Sofía no entendía qué locura había invadido de pronto a Alejandro. Caminó directo hasta la mesa, tomó unas tijeras y las colocó contra su propio cuello.
Ese gesto hizo que Alejandro, que aún estaba cegado por la rabia, se serenara de inmediato. Su rostro se ensombreció y dijo con voz dura:
—¿Tan poco quieres ser mi mujer?
—Sí.
Sofía respondió con frialdad:
—Si te atreves a tocarme, prefiero morir.
Aquella frase le golpeó el pecho como un martillazo.
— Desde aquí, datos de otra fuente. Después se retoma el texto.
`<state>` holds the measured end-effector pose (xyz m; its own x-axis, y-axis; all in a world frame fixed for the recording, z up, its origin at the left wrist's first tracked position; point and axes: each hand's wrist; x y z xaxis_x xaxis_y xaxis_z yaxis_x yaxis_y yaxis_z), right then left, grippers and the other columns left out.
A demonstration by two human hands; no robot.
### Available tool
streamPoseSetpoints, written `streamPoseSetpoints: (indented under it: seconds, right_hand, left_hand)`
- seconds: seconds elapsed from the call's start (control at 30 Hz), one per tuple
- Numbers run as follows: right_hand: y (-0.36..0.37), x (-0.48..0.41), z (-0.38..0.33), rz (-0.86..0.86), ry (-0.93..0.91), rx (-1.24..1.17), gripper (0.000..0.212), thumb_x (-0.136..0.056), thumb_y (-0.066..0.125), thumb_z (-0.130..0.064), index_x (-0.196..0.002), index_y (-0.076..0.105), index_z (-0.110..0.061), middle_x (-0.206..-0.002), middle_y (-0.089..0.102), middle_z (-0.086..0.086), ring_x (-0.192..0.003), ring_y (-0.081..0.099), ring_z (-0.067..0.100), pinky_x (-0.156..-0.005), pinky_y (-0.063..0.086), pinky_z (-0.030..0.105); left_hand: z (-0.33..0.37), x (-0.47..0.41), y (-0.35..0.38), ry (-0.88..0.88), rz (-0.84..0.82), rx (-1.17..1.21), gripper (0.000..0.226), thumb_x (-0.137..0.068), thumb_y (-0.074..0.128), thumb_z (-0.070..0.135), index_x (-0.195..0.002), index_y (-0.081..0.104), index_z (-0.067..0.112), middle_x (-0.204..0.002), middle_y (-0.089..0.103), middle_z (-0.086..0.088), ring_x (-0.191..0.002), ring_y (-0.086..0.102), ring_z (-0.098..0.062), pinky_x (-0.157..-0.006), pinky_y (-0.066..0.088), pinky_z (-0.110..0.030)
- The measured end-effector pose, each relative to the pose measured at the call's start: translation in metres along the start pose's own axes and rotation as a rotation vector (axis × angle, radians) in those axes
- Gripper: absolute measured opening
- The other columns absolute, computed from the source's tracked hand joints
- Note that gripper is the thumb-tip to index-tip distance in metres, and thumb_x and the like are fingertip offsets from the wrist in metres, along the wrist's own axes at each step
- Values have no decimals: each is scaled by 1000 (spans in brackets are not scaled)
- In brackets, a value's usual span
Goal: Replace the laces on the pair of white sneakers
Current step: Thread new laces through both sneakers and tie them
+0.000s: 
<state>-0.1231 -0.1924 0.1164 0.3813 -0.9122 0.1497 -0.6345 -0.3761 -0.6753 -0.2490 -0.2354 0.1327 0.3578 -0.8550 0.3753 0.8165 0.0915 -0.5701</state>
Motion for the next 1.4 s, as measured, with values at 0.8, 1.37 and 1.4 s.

Sofía no apartaba la vista de los pasos de Alejandro; si él se acercaba un solo paso más, ella se abriría el cuello sin vacilar.
Al ver que unas gotas de sangre ya resbalaban de la piel de Sofía, Alejandro detuvo su avance. Su voz fue helada:
—Está bien, Sofía. Desde hoy, tú y yo seremos como ríos que nunca se cruzan. No volveremos a tener nada que ver, ni en esta vida ni en la próxima.
Dicho esto, Alejandro dio media vuelta y salió del departamento de Sofía.
Solo cuando escuchó que sus pasos se alejaban, Sofía soltó las tijeras de su mano.